Vertamae Smart-Grosvenor (April 4, 1937 – September 3, 2016) was an American culinary anthropologist, griot, food writer, and broadcaster on public media.
She was known for her cookbook-memoir, Vibration Cooking: or, The Travel Notes of a Geechee Girl (1970). She also appeared in several films, including Daughters of the Dust (1992), about a Gullah family in 1902 during a time of transition on the Sea Islands, and Beloved (1998), based on Toni Morrison's 1987 novel of the same name.
Vertamae Smart was born in 1937 and raised in Hampton County, South Carolina, in the Low Country. She grew up speaking Gullah, as her parents' families had been in the area for centuries and were part of the culture. She grew up on Low Country cuisine, and recounted her grandmother Estella Smart's way with oysters in her first cookbook, published in 1970. She became interested in food and cooking as expressions of culture.
When she was about eight, her family moved from the Gullah Geechee Corridor to Philadelphia, where she spent her teenage years and where, as a latchkey kid and an only child, she "had lots of time to experiment with cooking." "I would use up all the food experimenting and she would never fuss," writes Grosvenor in Vibration Cooking. "I now realize how uptight it must have put her cause we were so poor and every bit of food counted."

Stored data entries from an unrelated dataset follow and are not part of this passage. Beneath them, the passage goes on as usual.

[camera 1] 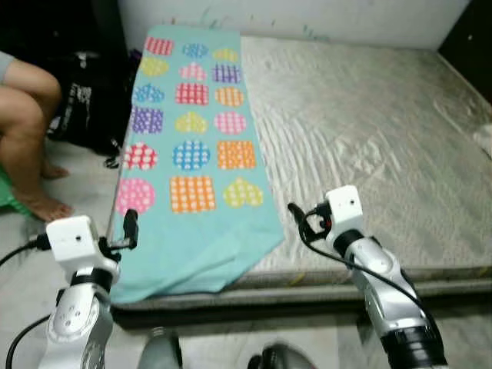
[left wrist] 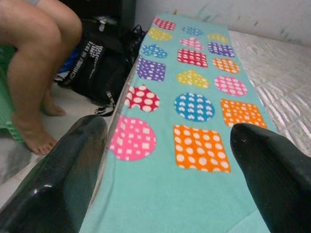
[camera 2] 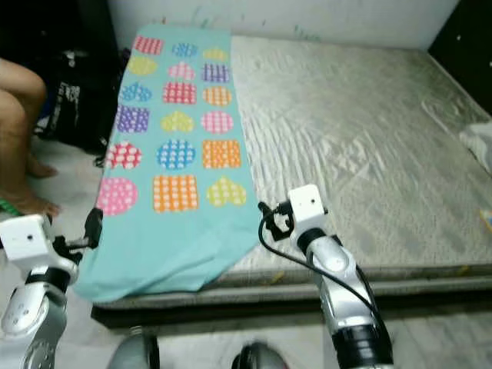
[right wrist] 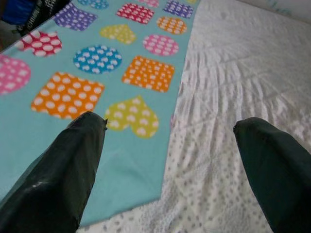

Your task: Clean up the room

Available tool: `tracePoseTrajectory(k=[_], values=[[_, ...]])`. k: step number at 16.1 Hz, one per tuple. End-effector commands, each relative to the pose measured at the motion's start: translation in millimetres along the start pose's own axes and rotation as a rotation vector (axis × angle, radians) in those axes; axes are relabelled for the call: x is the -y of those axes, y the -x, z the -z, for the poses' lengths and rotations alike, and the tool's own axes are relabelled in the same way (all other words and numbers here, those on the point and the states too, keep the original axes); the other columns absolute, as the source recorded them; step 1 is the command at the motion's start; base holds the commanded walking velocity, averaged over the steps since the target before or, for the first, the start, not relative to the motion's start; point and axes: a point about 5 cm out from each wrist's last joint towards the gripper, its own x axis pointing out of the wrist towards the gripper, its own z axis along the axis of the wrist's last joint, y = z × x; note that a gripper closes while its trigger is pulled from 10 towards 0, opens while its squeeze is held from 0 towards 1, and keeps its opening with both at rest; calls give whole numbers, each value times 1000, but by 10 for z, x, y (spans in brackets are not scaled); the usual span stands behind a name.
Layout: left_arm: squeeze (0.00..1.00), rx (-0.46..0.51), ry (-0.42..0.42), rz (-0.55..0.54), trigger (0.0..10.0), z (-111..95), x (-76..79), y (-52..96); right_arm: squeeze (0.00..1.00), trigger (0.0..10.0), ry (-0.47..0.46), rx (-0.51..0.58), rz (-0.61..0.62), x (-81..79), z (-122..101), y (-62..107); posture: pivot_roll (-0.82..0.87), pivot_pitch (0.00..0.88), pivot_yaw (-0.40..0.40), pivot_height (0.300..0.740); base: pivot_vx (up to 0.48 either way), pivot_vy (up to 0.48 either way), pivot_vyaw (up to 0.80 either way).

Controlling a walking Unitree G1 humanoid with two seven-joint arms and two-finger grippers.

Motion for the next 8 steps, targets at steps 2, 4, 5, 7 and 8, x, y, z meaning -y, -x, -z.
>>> tracePoseTrajectory(k=[2, 4, 5, 7, 8], values=[[0, -9, -5, -6, 10000, 15, 2, 3, 0, 10000, 5, -9, 2, 35, 9, 18, 62, 164, -121, 585, 0, 0, 0], [0, -8, -4, -10, 10000, 12, 0, 5, 0, 10000, 7, -7, 0, 33, 2, 11, 62, 165, -123, 565, 0, 0, 0], [0, -6, -5, -13, 10000, 9, -2, 2, 0, 10000, 7, -6, -1, 34, -2, 6, 62, 166, -122, 560, 0, 0, 0], [0, 2, -10, -25, 10000, 1, -10, -5, 0, 10000, 7, -4, -1, 39, -8, -4, 62, 167, -123, 560, 0, 0, 0], [0, 5, -5, -26, 10000, -3, -12, -6, 0, 10000, 13, -5, -2, 45, -11, -10, 62, 167, -123, 560, 0, 0, 0]])
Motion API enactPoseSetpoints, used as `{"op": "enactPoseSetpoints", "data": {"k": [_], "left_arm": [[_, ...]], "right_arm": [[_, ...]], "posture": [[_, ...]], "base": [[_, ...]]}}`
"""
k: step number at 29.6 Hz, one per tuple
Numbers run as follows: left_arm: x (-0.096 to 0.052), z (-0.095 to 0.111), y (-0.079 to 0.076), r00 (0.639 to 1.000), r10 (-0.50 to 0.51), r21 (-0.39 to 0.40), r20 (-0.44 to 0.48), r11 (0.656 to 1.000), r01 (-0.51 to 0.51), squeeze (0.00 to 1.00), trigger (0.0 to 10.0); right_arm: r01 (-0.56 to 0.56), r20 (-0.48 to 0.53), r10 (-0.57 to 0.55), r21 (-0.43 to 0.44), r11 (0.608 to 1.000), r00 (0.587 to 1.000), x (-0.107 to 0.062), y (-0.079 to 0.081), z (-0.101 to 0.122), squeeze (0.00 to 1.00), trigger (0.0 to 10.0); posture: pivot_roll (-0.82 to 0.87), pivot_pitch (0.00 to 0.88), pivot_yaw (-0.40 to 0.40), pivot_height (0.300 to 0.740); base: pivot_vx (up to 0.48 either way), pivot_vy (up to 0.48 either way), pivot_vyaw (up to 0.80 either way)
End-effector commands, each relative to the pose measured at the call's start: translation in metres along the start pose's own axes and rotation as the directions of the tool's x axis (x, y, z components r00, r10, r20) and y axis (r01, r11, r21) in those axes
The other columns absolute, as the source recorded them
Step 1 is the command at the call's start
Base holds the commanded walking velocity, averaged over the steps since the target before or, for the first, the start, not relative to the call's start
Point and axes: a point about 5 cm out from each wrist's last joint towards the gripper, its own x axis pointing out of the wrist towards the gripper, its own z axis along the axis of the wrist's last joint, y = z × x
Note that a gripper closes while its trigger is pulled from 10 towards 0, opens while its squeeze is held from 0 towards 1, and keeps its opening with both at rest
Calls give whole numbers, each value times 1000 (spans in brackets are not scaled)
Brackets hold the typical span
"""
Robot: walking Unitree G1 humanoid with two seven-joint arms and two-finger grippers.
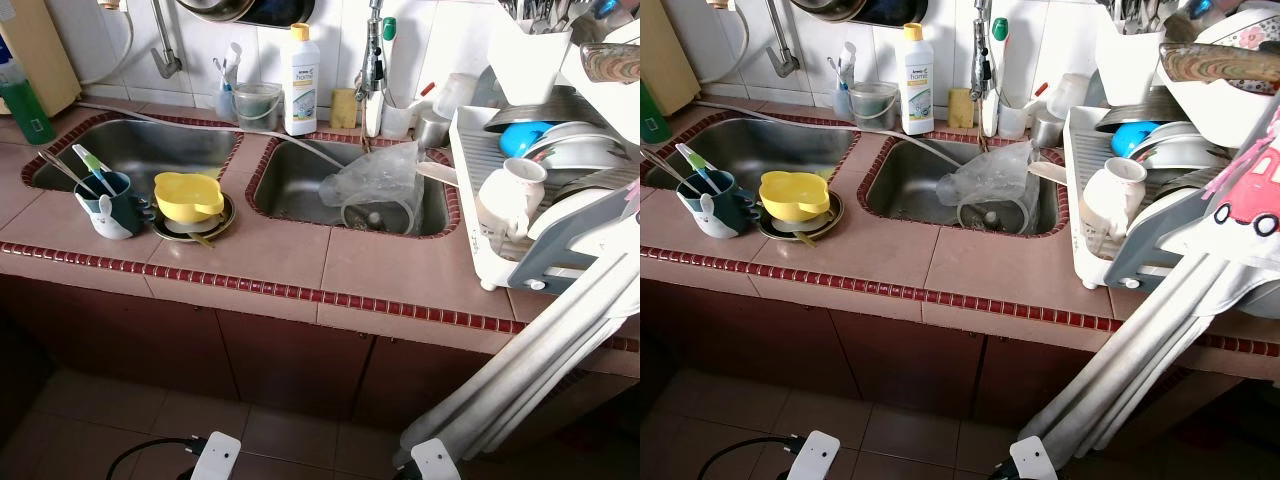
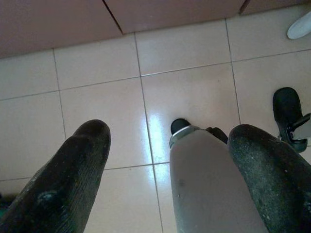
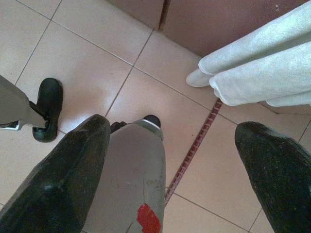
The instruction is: Kitchen organization
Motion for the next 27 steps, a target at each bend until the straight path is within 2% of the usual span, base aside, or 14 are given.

In 1958, at the age of 19, Smart took off for Paris, France, looking to pursue theater in the bohemian circles of Europe. She also traveled to cities in Italy and other European countries. In Paris, she recognized that a Senegalese woman selling food on the street was using techniques she knew from home, and she began to write about food and cooking as a way of expressing one's culture.